(Dataset entries begins)
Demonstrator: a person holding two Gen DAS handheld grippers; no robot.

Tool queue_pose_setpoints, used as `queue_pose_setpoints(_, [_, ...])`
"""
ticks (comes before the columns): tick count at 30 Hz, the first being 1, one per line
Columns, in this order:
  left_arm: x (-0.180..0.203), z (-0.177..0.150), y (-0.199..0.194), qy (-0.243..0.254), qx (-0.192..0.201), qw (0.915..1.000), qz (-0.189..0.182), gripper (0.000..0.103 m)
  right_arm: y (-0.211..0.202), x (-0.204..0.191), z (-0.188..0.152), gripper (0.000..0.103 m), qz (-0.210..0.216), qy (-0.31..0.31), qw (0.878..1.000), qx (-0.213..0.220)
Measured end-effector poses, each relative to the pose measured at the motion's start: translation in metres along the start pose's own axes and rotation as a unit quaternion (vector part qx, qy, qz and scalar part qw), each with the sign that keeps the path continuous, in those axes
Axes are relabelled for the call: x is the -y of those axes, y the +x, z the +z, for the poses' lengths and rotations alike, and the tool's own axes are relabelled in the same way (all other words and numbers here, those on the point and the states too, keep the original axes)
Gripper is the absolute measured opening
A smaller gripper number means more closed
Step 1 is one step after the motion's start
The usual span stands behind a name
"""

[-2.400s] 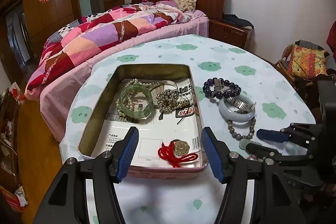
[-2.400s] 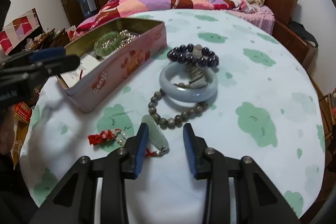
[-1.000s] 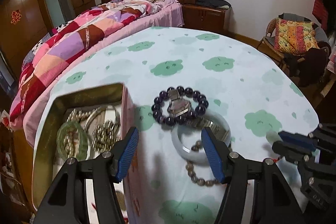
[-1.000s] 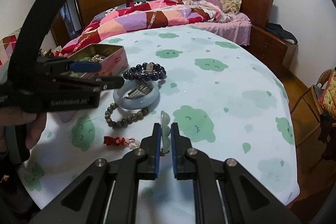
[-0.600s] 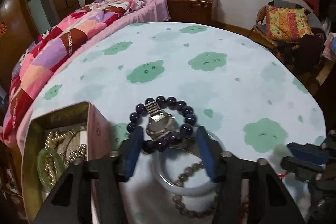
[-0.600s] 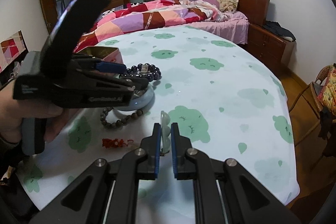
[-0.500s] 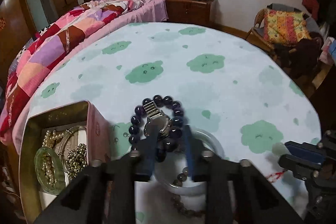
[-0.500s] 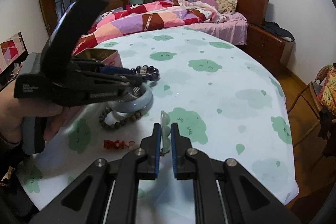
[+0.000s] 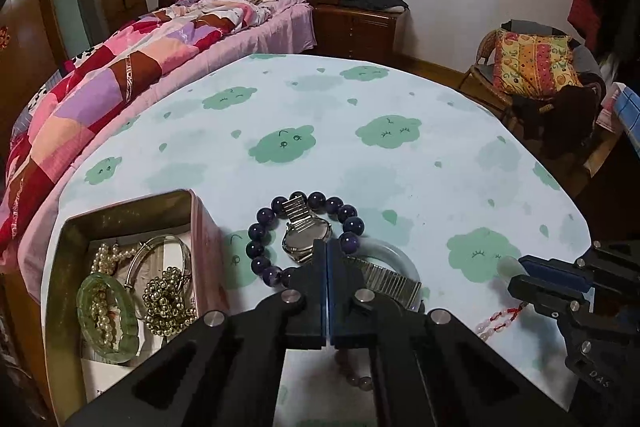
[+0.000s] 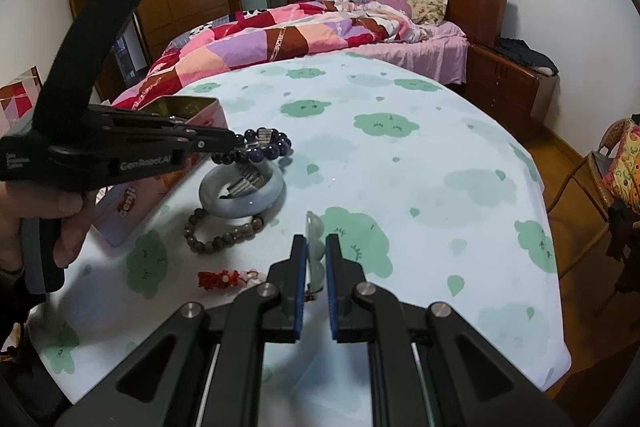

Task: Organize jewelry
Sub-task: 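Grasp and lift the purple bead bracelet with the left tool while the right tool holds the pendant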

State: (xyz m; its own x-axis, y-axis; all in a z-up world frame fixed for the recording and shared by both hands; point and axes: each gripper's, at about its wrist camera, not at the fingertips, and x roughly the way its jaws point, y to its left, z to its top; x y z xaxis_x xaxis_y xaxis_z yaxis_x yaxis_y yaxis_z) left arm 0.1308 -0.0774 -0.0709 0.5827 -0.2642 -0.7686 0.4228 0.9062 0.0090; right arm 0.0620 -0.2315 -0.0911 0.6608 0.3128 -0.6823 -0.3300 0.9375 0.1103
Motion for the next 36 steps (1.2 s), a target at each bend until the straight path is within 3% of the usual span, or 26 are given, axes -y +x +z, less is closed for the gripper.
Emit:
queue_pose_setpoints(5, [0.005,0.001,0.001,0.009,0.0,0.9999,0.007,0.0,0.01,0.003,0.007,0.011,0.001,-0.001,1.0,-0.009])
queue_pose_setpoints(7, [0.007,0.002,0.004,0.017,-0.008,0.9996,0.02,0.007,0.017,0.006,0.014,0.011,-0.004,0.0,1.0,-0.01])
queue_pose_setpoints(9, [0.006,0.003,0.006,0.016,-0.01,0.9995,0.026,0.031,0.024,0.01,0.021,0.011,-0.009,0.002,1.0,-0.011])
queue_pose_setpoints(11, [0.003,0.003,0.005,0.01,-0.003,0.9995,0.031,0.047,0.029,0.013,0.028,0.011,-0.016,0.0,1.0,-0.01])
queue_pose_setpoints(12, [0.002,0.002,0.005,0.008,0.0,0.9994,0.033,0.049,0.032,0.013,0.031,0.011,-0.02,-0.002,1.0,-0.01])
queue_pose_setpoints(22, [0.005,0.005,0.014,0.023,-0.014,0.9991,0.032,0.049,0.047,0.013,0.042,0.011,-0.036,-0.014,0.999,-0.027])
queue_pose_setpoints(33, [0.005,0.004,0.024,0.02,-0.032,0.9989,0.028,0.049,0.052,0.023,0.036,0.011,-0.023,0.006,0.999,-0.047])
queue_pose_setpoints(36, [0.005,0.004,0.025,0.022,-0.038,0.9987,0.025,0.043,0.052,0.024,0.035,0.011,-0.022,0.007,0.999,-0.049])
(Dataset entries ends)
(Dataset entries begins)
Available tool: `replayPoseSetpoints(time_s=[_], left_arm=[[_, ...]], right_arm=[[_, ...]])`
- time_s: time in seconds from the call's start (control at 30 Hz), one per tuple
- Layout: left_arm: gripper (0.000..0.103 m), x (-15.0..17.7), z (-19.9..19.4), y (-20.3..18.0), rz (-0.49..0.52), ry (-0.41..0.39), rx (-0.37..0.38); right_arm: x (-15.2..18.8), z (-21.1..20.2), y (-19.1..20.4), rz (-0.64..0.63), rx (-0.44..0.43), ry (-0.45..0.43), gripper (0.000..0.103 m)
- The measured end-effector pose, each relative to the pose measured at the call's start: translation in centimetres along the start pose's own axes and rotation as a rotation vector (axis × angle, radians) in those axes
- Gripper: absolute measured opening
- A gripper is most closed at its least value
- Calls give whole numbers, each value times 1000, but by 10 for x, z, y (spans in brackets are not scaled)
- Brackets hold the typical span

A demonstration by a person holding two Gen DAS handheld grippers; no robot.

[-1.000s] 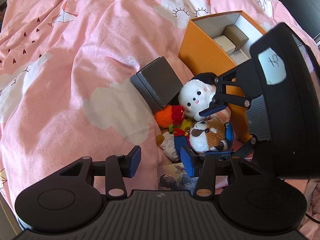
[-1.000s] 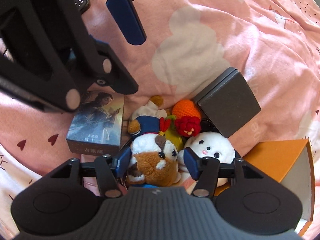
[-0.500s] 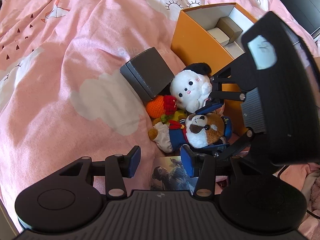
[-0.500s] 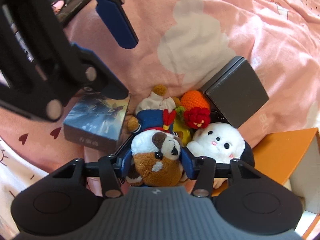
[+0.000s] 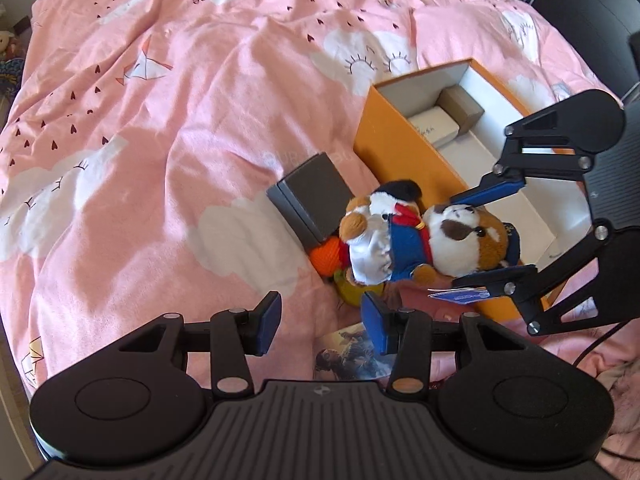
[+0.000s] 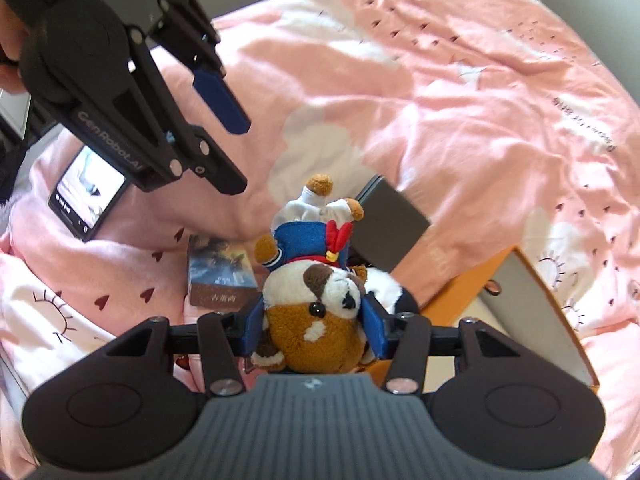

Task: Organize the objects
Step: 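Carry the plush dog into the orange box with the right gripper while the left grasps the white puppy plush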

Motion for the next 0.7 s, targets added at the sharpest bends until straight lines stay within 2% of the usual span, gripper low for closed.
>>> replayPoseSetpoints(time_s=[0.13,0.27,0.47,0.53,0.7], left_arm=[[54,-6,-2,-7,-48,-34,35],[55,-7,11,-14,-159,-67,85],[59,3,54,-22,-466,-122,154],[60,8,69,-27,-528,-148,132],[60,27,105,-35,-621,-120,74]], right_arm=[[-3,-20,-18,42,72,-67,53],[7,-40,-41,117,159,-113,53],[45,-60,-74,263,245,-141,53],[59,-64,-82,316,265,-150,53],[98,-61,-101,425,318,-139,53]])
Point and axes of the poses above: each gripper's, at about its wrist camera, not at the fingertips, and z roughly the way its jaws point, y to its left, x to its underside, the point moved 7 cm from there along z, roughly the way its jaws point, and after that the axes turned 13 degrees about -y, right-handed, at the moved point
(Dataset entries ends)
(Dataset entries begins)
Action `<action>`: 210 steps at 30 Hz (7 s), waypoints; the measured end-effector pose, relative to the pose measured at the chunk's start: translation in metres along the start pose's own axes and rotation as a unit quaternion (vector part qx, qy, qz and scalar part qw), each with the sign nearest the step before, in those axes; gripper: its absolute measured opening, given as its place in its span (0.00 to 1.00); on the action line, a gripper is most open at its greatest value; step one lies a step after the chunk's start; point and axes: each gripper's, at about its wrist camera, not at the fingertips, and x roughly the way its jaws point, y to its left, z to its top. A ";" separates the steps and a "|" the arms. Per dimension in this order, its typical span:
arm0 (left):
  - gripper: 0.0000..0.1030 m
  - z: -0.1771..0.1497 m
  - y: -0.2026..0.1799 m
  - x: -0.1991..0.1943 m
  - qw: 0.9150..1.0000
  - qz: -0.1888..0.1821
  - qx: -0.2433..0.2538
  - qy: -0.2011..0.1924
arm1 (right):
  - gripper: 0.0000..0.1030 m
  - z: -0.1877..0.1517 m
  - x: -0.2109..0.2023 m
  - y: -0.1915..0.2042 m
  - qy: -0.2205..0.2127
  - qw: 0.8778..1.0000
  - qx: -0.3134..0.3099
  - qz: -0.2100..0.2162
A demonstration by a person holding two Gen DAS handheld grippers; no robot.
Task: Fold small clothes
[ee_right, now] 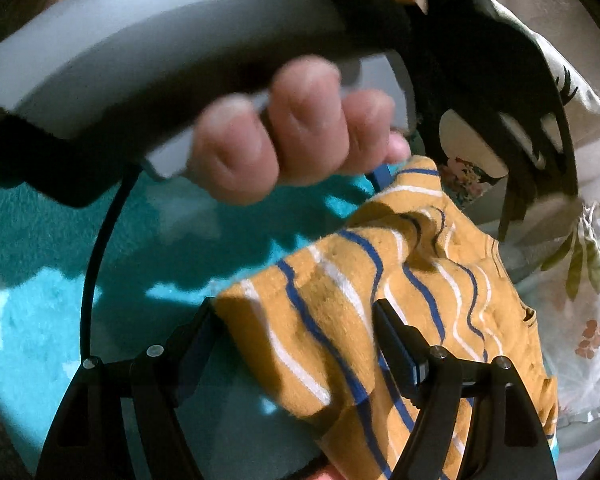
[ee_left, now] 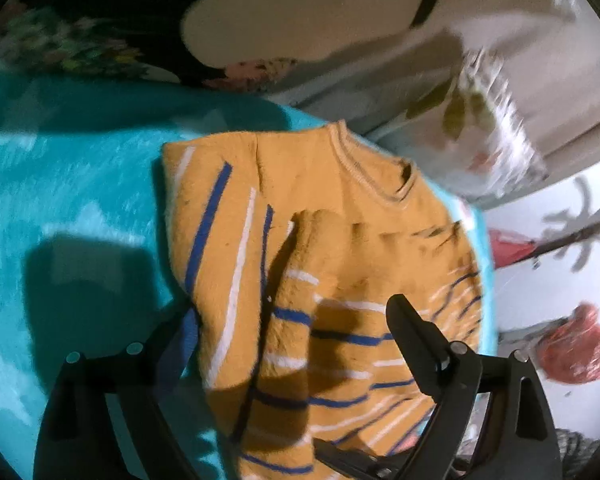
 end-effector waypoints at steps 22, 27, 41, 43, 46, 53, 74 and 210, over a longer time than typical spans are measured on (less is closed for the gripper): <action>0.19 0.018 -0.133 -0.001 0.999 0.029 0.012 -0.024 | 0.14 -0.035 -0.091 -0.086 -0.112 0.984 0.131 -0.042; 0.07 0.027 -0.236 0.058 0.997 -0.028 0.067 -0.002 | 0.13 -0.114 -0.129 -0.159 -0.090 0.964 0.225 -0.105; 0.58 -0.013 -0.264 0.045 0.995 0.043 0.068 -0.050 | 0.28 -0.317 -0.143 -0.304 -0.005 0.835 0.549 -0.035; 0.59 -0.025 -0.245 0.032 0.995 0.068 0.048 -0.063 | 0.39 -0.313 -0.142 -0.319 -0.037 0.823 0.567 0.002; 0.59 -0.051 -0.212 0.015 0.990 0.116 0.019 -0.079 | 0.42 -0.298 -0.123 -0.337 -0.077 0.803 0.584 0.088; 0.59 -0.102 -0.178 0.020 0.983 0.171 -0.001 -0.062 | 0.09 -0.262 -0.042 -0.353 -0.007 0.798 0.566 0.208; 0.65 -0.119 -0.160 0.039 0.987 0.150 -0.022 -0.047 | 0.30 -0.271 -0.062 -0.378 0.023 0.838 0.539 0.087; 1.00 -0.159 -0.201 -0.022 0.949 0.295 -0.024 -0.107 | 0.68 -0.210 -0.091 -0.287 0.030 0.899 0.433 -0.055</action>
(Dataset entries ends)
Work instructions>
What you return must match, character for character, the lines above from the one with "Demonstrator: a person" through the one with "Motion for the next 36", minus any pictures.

Completed task>
Demonstrator: a person holding two Gen DAS handheld grippers; no robot.

Tool queue_pose_setpoints, used as `queue_pose_setpoints(_, [_, ...])`
"""
ticks (comes before the columns): tick count at 30 Hz, the first being 1, one per line
Columns, in this order:
  left_arm: x (-0.180..0.203), z (-0.177..0.150), y (-0.199..0.194), qy (-0.243..0.254), qx (-0.192..0.201), qw (0.915..1.000), qz (-0.189..0.182), gripper (0.000..0.103 m)
  right_arm: y (-0.211..0.202), x (-0.204..0.191), z (-0.188..0.152), gripper (0.000..0.103 m), qz (-0.210..0.216), qy (-0.31..0.31), qw (0.878..1.000), qx (-0.213..0.220)
Measured end-effector poses, each relative to the pose measured at the motion's start: translation in metres along the start pose's own axes and rotation as a unit quaternion (vector part qx, qy, qz and scalar part qw), each with the sign that keeps the path continuous, in those axes
Axes are relabelled for the call: x is the -y of those axes, y the +x, z the +z, for the poses' lengths and rotations alike, and the tool's own axes are relabelled in the same way (all other words and numbers here, those on the point and the states too, keep the original axes)
Gripper is the absolute measured opening
A smaller gripper number means more closed
Step 1 is one step after the motion's start
The usual span stands behind a name
"""

[-2.400s] 
[-2.400s] 
[-1.000s] 
[-1.000s] 
[-0.600s] 
[-0.600s] 
[-0.500s] 
[-0.500s] 
[+0.000s] 
[+0.000s] 

Task: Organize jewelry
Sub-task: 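Grasp and lift the purple bead bracelet with the left tool while the right tool holds the pendant
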
State: (xyz m; its own x-axis, y-axis; all in a z-up world frame fixed for the recording and shared by both hands; point and axes: each gripper's, at about its wrist camera, not at the fingertips, and x roughly the way its jaws point, y to its left, z to its top; x y z xaxis_x xaxis_y xaxis_z yaxis_x yaxis_y yaxis_z) left arm 0.1308 -0.0774 -0.0709 0.5827 -0.2642 -0.7686 0.4228 0.9062 0.0090; right arm 0.0620 -0.2315 -0.0911 0.6608 0.3128 -0.6823 -0.3300 0.9375 0.1103
Motion for the next 36 steps (1.2 s), a target at each bend until the straight path is within 3% of the usual span, or 26 are given, axes -y +x +z, less is closed for the gripper.

This answer requires no additional content.